• **TASK REQUIREMENTS**
Of the lines listed below, return exactly those that run from the line containing "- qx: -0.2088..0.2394" through the line containing "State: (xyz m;", both included.

• **SOURCE DATA**
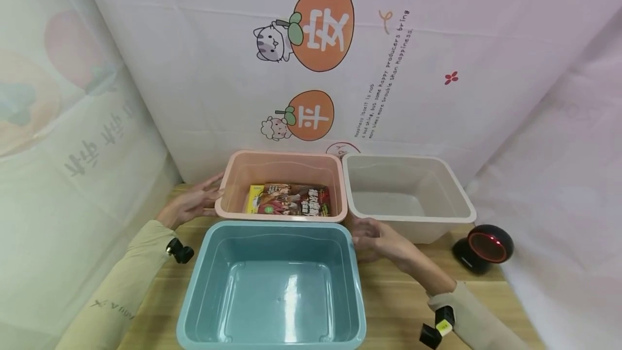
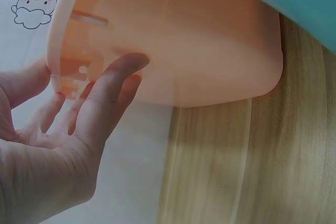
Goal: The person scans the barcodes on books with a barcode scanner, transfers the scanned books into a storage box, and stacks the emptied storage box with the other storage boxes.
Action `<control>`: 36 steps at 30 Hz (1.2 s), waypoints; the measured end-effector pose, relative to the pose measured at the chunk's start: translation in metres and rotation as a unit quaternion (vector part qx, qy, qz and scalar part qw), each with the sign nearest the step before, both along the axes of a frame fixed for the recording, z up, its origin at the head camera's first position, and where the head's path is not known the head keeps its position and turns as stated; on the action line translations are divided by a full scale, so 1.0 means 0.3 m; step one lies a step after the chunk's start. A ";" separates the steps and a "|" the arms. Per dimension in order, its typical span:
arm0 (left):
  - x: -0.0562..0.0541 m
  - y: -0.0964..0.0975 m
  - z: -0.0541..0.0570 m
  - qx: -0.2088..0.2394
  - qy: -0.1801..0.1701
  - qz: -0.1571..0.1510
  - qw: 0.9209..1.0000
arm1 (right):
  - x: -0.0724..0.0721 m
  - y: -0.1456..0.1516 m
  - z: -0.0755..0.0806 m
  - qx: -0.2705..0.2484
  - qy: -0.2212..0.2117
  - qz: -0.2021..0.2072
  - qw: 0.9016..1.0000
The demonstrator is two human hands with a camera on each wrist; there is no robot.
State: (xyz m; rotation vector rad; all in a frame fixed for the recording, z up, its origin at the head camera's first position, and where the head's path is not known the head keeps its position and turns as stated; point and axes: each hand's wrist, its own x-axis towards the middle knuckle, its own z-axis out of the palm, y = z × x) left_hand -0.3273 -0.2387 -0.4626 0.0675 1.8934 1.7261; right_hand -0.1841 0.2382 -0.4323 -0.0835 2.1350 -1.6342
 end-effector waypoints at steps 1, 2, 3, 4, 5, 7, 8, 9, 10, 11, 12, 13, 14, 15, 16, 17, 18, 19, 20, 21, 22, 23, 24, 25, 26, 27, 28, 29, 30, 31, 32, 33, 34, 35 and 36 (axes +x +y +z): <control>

• **EXPECTED OUTPUT**
  - qx: -0.2088..0.2394
  - qy: -0.1801..0.1701
  - qz: -0.1571..0.1510
  - qw: 0.9209..1.0000
arm1 (right):
  - x: -0.0724..0.0721 m
  - y: -0.1456..0.1516 m
  - z: -0.0755..0.0806 m
  - qx: -0.2705..0.2484
  - qy: -0.2212..0.2117
  - qz: -0.2021..0.2072
  - qw: 0.9016..1.0000
The demonstrator is two human hands with a camera on each wrist; there is no robot.
State: (xyz m; rotation vector rad; all in a frame fixed for the recording, z up, its origin at the head camera's first position, and where the head's path is not known the head keeps its position and turns as stated; point and axes: each hand's wrist, its own x-axis towards the middle knuckle, its own z-axis out of the palm, y = z × x) left_hand -0.3273 -0.2387 -0.4626 0.0675 1.8934 1.7261; right_hand -0.1841 0.2382 -0.4323 -0.0835 2.1350 -1.6342

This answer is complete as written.